Какое‑то время они лежали молча, слыша только собственное дыхание да слабую, далекую сирену. Он придвинулся поближе и, шепча ей в ухо, стал говорить о том, каково это — не иметь своего насиженного гнезда, а она ему рассказала, как после свадьбы приехала в Дублин из Каунти Кэвен. И с тех пор ни разу не ездила домой.
— Ты героическая женщина, — прошептал он.
— Ты хороший мальчик, Джонни, — сказала она.
Потом добавила:
— Давай спать, — и он долго лежал на спине, подложив ладони под голову, и наконец сказал: — Дейдре — стерва, — а она возразила: — Она еще очень молоденькая.
И еще прошло сколько‑то времени, и он шепнул: — Постарайся заснуть, — и она ответила: —Хорошо, — но через некоторое время он сказал: — Ты не спишь. Ты думаешь о нем. Когда это случится?
— Это может случиться в любую минуту.
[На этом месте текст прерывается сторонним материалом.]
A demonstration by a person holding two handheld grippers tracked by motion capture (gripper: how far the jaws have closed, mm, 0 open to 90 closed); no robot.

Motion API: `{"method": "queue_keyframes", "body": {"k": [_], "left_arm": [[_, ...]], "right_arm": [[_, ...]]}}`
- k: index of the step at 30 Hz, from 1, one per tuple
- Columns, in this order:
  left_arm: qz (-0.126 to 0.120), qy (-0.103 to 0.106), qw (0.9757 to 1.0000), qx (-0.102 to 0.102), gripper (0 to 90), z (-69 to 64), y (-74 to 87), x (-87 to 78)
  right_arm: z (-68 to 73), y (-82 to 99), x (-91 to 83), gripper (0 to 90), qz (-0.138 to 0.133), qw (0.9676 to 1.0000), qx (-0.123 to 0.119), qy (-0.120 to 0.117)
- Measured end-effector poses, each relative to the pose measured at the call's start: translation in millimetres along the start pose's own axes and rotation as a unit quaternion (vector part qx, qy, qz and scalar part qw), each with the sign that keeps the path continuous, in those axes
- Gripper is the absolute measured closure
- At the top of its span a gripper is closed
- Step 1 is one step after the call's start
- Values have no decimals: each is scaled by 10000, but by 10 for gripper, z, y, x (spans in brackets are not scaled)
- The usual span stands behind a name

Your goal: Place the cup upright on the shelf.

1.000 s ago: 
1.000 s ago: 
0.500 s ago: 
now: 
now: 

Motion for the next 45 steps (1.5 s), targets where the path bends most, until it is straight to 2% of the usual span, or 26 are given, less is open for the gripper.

Тогда я засну и буду спать, спать, спать.
Он задремал. А когда вдруг проснулся, было пять. Ее не было рядом. Он нашел ее в сосгдней комнате — накинув на плечи мужское пальто, она глядела в окно, опершись локтями о подоконник. Не надевая туфель, он подошел и обнял ее за плечи.
— Не спишь?
Она не пошевелилась. Лицо ее совсем растаяло, слезы залили щеки. Он не знал, что сказать ей. Фонарь на улице теперь сиял, туман рассеялся.
— Все кончено, — прошептала она.
— Откуда ты можешь знать?!
— Я чувствую. В шесть пойду позвоню в больницу, но я и так чувствую.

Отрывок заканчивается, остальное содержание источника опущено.